■ ACTIVITY ■
Output the listing below verbatim.

### PROVIDED ENTRIES

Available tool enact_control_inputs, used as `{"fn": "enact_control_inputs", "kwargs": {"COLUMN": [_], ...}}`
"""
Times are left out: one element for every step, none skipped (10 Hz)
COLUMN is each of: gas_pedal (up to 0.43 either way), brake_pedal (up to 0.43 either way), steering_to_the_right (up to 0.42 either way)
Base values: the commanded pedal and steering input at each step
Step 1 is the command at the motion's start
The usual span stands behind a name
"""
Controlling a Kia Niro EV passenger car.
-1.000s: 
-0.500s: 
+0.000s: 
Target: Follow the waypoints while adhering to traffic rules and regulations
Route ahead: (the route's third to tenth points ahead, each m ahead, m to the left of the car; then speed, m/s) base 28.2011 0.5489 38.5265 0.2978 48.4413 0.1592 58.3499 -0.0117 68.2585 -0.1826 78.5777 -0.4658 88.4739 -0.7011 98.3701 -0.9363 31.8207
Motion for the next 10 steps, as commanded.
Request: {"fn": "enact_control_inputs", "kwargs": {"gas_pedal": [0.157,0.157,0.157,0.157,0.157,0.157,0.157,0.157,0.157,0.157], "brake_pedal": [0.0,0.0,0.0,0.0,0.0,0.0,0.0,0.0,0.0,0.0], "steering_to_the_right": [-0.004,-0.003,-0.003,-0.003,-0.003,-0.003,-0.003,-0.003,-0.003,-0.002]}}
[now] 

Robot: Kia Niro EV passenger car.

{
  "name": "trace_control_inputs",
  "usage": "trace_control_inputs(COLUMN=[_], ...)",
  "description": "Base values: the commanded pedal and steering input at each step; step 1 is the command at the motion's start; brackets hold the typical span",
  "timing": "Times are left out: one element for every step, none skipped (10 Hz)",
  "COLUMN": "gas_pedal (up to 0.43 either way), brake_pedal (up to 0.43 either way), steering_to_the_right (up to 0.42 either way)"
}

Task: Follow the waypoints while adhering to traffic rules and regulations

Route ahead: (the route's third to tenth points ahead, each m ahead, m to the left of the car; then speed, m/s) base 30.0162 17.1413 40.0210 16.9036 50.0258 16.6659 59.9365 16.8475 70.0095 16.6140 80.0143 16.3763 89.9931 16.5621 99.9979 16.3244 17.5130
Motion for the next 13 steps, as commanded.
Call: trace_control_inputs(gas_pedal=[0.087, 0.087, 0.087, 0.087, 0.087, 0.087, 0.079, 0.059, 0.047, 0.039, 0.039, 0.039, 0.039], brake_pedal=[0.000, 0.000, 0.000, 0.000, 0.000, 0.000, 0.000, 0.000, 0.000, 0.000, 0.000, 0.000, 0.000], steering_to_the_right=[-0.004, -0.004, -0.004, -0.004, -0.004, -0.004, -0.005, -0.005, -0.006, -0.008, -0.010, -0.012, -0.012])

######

■ REPLY ■
Available tool enact_control_inputs, used as `{"fn": "enact_control_inputs", "kwargs": {"COLUMN": [_], ...}}`
"""
Times are left out: one element for every step, none skipped (10 Hz)
COLUMN is each of: gas_pedal (up to 0.43 either way), brake_pedal (up to 0.43 either way), steering_to_the_right (up to 0.42 either way)
Base values: the commanded pedal and steering input at each step
Step 1 is the command at the motion's start
The usual span stands behind a name
"""
Controlling a Kia Niro EV passenger car.
-1.000s: 
-0.500s: 
+0.000s: 
Target: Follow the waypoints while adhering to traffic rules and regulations
Route ahead: (the route's third to tenth points ahead, each m ahead, m to the left of the car; then speed, m/s) base 28.2011 0.5489 38.5265 0.2978 48.4413 0.1592 58.3499 -0.0117 68.2585 -0.1826 78.5777 -0.4658 88.4739 -0.7011 98.3701 -0.9363 31.8207
Motion for the next 10 steps, as commanded.
Request: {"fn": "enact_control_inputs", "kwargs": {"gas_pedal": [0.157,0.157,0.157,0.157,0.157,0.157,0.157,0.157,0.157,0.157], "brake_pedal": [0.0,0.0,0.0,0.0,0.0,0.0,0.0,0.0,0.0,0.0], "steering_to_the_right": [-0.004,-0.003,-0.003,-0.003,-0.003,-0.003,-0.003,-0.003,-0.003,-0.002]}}
[now] 

Robot: Kia Niro EV passenger car.

{
  "name": "trace_control_inputs",
  "usage": "trace_control_inputs(COLUMN=[_], ...)",
  "description": "Base values: the commanded pedal and steering input at each step; step 1 is the command at the motion's start; brackets hold the typical span",
  "timing": "Times are left out: one element for every step, none skipped (10 Hz)",
  "COLUMN": "gas_pedal (up to 0.43 either way), brake_pedal (up to 0.43 either way), steering_to_the_right (up to 0.42 either way)"
}

Task: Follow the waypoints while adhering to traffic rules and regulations

Route ahead: (the route's third to tenth points ahead, each m ahead, m to the left of the car; then speed, m/s) base 30.0162 17.1413 40.0210 16.9036 50.0258 16.6659 59.9365 16.8475 70.0095 16.6140 80.0143 16.3763 89.9931 16.5621 99.9979 16.3244 17.5130
Motion for the next 13 steps, as commanded.
Call: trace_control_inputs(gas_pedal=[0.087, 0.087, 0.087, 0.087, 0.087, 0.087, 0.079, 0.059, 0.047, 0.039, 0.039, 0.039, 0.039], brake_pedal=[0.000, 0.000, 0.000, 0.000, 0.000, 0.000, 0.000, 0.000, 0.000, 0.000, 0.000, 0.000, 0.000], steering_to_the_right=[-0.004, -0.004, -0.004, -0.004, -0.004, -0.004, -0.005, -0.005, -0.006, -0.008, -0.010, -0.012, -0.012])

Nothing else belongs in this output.